Everything from the first line of the records to the line containing "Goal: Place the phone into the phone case", inclusive, is to be extracted exactly, and nothing more.

****************************************

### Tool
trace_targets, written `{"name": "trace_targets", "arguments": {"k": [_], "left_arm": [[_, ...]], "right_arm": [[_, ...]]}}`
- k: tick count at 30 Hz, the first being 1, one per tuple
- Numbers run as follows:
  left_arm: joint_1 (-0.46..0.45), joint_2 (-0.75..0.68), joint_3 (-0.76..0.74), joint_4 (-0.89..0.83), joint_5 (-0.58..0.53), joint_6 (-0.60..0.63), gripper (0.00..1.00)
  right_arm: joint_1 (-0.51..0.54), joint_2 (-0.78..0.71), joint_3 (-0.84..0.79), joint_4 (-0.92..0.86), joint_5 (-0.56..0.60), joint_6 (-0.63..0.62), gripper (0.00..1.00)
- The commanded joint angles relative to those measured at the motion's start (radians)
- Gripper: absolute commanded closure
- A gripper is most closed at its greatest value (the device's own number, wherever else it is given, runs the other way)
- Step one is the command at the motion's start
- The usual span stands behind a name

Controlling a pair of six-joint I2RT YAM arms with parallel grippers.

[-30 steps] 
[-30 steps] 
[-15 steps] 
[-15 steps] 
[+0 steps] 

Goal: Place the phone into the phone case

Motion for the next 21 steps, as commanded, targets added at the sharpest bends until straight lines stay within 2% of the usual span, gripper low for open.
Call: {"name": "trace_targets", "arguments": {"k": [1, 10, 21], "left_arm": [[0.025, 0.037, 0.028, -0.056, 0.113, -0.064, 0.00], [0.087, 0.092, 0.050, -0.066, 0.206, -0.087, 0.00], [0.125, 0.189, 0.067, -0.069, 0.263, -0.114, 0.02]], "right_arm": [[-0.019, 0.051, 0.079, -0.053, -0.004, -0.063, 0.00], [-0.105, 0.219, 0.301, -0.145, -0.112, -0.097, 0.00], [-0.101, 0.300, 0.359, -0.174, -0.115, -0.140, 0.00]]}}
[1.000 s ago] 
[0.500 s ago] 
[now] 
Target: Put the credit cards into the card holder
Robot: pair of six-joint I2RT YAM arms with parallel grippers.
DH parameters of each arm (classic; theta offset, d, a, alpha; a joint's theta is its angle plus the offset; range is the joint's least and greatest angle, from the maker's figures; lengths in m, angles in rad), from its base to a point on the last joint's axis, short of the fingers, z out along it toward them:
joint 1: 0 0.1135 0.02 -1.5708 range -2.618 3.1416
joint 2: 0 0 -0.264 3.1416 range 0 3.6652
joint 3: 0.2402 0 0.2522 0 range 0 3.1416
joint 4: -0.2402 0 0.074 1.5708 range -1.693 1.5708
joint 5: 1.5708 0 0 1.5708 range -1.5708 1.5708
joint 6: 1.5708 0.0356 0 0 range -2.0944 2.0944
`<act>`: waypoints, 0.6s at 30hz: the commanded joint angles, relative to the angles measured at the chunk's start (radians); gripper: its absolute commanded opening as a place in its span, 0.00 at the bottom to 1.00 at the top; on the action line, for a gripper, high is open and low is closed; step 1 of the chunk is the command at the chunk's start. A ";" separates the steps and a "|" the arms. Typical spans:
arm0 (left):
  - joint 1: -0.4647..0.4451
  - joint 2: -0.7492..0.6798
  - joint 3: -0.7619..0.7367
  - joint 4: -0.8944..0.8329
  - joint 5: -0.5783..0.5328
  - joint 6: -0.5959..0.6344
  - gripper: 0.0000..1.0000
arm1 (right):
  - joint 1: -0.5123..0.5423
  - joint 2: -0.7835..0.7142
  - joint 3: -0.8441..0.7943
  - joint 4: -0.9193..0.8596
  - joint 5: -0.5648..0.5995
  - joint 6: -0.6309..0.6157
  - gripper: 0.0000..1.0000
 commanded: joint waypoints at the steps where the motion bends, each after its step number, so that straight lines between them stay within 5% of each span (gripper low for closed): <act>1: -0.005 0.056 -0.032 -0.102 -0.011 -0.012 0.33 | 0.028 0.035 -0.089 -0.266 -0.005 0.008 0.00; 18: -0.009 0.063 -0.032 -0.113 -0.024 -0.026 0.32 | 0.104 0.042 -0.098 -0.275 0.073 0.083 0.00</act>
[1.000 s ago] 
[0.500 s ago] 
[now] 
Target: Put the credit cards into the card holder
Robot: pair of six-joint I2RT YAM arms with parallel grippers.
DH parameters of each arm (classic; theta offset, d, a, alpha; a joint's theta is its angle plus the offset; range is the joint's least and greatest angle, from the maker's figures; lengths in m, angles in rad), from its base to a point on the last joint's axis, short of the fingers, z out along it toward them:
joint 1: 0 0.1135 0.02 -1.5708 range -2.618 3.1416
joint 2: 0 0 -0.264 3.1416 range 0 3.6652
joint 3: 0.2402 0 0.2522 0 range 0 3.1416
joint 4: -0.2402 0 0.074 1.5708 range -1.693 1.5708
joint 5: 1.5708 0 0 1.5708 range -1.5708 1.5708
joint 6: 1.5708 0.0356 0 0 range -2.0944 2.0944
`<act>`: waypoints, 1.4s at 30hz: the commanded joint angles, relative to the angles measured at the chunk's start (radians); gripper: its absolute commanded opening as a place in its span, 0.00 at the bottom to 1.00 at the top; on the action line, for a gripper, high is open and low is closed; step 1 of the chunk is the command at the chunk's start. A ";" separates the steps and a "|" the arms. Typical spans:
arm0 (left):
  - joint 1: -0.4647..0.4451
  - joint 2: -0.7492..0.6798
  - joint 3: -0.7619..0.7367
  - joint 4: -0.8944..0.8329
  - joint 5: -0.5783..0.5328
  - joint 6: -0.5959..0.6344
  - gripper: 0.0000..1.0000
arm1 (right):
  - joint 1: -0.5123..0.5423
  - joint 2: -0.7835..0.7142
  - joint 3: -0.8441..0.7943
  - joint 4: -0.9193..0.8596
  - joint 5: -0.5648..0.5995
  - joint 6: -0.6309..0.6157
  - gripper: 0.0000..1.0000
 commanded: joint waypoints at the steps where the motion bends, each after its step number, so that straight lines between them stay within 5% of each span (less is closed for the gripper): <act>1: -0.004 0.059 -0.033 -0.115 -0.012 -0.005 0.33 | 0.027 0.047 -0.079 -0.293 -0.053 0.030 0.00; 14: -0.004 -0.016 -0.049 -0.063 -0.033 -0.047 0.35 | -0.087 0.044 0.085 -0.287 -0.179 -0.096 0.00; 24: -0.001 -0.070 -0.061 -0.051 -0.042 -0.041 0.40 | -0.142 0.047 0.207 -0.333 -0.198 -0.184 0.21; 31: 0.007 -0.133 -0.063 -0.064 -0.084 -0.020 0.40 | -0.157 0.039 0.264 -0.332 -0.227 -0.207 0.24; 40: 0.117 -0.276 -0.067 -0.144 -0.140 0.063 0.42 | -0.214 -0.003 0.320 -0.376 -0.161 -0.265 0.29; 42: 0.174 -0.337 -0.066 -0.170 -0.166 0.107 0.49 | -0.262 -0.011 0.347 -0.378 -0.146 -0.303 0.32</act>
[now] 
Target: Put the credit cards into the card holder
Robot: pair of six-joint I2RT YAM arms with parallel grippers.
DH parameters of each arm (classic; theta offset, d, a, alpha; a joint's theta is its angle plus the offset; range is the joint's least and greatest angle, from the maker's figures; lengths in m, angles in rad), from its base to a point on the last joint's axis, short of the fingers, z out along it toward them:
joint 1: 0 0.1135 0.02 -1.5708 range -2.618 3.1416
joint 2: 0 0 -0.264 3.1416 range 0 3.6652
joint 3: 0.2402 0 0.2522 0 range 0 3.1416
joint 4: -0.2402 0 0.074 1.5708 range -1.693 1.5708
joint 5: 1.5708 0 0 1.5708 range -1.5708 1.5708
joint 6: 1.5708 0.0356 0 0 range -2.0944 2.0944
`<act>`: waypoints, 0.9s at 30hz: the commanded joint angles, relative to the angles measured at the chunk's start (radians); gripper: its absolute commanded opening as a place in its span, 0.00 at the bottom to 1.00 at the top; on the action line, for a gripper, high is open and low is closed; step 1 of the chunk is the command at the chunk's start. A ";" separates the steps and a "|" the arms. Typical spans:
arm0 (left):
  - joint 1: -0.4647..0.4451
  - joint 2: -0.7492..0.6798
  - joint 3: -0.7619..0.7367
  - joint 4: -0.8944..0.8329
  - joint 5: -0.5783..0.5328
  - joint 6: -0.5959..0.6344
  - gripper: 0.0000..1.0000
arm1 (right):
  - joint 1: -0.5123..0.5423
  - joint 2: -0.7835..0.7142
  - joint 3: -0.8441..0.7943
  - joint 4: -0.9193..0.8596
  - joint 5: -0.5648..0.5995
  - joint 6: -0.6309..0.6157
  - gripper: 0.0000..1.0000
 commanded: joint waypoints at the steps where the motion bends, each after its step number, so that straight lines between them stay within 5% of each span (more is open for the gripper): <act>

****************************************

— Written response —
### Tool
trace_targets, written `{"name": "trace_targets", "arguments": {"k": [_], "left_arm": [[_, ...]], "right_arm": [[_, ...]]}}`
- k: tick count at 30 Hz, the first being 1, one per tuple
- Numbers run as follows:
  left_arm: joint_1 (-0.46..0.45), joint_2 (-0.75..0.68), joint_3 (-0.76..0.74), joint_4 (-0.89..0.83), joint_5 (-0.58..0.53), joint_6 (-0.60..0.63), gripper (0.00..1.00)
  right_arm: joint_1 (-0.51..0.54), joint_2 (-0.78..0.71), joint_3 (-0.84..0.79), joint_4 (-0.92..0.86), joint_5 (-0.56..0.60), joint_6 (-0.63..0.62), gripper (0.00..1.00)
- The commanded joint angles relative to those measured at the motion's start (radians)
- Gripper: absolute commanded closure
- A gripper is most closed at its greatest value (the device's own number, wherever else it is given, runs the other way)
- Step one is the command at the motion's start
- The usual span stands behind a name

Controlling a pair of six-joint I2RT YAM arms with parallel grippers.

[-30 steps] 
[-30 steps] 
[-15 steps] 
[-15 steps] 
[+0 steps] 

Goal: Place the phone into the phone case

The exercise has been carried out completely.